>>>

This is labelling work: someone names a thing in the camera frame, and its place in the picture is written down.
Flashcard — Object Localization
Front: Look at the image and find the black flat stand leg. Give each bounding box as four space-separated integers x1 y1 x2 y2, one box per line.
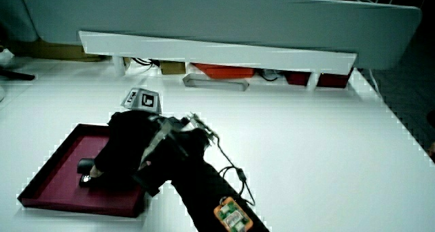
0 67 36 82

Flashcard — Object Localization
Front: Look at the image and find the orange-red flat box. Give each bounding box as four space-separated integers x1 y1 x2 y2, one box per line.
192 63 256 80

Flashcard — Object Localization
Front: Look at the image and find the small brown cardboard box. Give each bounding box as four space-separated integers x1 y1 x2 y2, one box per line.
159 61 187 76

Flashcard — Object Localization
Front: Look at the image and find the white desk shelf riser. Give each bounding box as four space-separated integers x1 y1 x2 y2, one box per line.
78 30 358 90

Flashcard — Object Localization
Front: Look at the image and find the black cable bundle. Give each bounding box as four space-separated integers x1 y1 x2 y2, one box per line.
131 57 161 69

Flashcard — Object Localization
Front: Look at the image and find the person's right forearm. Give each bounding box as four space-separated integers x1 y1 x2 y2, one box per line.
171 156 271 232

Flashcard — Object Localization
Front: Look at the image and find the large brown cardboard sheet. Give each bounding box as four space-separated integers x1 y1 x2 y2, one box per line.
12 39 107 63

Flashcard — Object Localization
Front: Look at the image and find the grey partition panel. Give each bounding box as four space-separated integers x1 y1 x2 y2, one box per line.
18 0 423 71

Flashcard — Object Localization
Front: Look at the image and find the black sensor cable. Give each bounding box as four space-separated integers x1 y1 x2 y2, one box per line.
215 136 256 207

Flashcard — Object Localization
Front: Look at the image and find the dark red box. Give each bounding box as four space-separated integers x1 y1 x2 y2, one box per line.
283 71 312 87
316 67 355 89

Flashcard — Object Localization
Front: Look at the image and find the grey rectangular loop holder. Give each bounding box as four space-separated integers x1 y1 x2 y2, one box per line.
182 73 250 93

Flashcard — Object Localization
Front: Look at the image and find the orange sensor circuit board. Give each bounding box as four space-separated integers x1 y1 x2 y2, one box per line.
213 196 254 232

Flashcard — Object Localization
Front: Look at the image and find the black stapler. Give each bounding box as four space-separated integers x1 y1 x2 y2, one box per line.
76 158 103 188

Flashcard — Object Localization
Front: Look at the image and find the person's right hand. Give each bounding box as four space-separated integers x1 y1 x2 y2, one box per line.
88 88 219 197

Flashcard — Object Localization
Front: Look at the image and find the black coiled cable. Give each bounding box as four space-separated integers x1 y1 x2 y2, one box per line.
257 69 283 82

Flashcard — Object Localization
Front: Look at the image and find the dark red square plate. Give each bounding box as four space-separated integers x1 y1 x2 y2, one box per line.
16 123 147 218

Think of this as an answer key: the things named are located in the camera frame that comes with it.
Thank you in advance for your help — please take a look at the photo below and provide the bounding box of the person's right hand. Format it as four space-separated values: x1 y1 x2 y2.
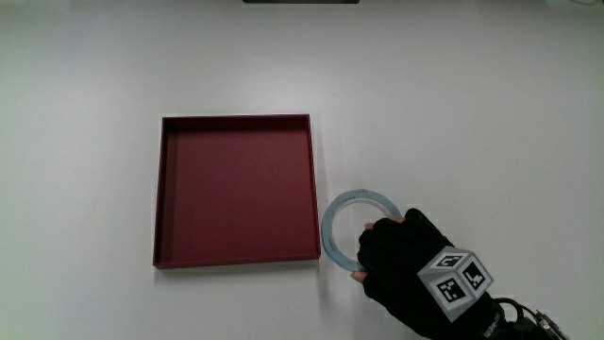
349 207 508 340

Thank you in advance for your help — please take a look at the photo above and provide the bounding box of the dark red square tray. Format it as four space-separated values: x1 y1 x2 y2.
152 113 322 270

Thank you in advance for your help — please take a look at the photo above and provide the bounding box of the black monitor base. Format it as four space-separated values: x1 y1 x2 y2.
242 0 361 5

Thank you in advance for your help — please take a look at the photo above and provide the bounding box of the black glove cable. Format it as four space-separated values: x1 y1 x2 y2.
493 297 570 340

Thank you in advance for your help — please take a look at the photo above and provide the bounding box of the blue tape roll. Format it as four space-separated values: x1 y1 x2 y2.
321 188 403 273

<<<

The answer should be an exact copy of the material, with its pictures removed.

SOLUTION:
This is labelling work: someone names a thing in the camera frame, and its place in the picture is written down.
Flashcard — Object Localization
Front: Look at the image and find the black flat stand leg. Give each bounding box as four space-separated integers x1 y1 x2 y2, one box per line.
0 67 36 82

Flashcard — Object Localization
Front: Look at the image and find the orange-red flat box. Give each bounding box as four space-separated integers x1 y1 x2 y2, one box per line.
192 63 256 80

Flashcard — Object Localization
Front: Look at the image and find the small brown cardboard box. Give each bounding box as four space-separated integers x1 y1 x2 y2, one box per line.
159 61 187 76

Flashcard — Object Localization
Front: Look at the image and find the white desk shelf riser. Give each bounding box as four space-separated integers x1 y1 x2 y2, one box per line.
78 30 358 90

Flashcard — Object Localization
Front: Look at the image and find the black cable bundle. Give each bounding box as four space-separated integers x1 y1 x2 y2, one box per line.
131 57 161 69

Flashcard — Object Localization
Front: Look at the image and find the person's right forearm. Give each bounding box as four space-separated integers x1 y1 x2 y2, one box per line.
171 156 271 232

Flashcard — Object Localization
Front: Look at the image and find the large brown cardboard sheet. Give each bounding box as four space-separated integers x1 y1 x2 y2, one box per line.
12 39 107 63

Flashcard — Object Localization
Front: Look at the image and find the grey partition panel. Give each bounding box as four space-separated integers x1 y1 x2 y2, one box per line.
18 0 423 71

Flashcard — Object Localization
Front: Look at the image and find the black sensor cable. Give each bounding box as four space-separated integers x1 y1 x2 y2, one box per line.
215 136 256 207

Flashcard — Object Localization
Front: Look at the image and find the dark red box. Give each bounding box as four space-separated integers x1 y1 x2 y2, one box per line.
283 71 312 87
316 67 355 89

Flashcard — Object Localization
Front: Look at the image and find the grey rectangular loop holder. Give each bounding box as four space-separated integers x1 y1 x2 y2, one box per line.
182 73 250 93

Flashcard — Object Localization
Front: Look at the image and find the orange sensor circuit board. Give each bounding box as four space-separated integers x1 y1 x2 y2, one box per line.
213 196 254 232

Flashcard — Object Localization
Front: Look at the image and find the black stapler. Give each bounding box as four space-separated integers x1 y1 x2 y2, one box per line.
76 158 103 188

Flashcard — Object Localization
Front: Look at the image and find the person's right hand. Give each bounding box as four space-separated integers x1 y1 x2 y2, one box per line.
88 88 219 197

Flashcard — Object Localization
Front: Look at the image and find the black coiled cable. Give each bounding box as four space-separated integers x1 y1 x2 y2, one box per line.
257 69 283 82

Flashcard — Object Localization
Front: Look at the image and find the dark red square plate. Give each bounding box as four space-separated integers x1 y1 x2 y2, one box per line.
16 123 147 218

Think of this as an answer key: the things named are located in the camera frame that comes with it.
Thank you in advance for your help — please take a look at the photo below and provide the bounding box of the person's right hand. Format it as four space-separated values: x1 y1 x2 y2.
349 207 508 340

Thank you in advance for your help — please take a look at the photo above and provide the bounding box of the dark red square tray. Format it as four space-separated values: x1 y1 x2 y2.
152 113 322 270

Thank you in advance for your help — please take a look at the photo above and provide the bounding box of the black monitor base. Format it as four space-separated values: x1 y1 x2 y2.
242 0 361 5

Thank you in advance for your help — please take a look at the photo above and provide the bounding box of the black glove cable. Format it as four space-separated values: x1 y1 x2 y2.
493 297 570 340

Thank you in advance for your help — please take a look at the photo above and provide the bounding box of the blue tape roll. Format it as four space-separated values: x1 y1 x2 y2.
321 188 403 273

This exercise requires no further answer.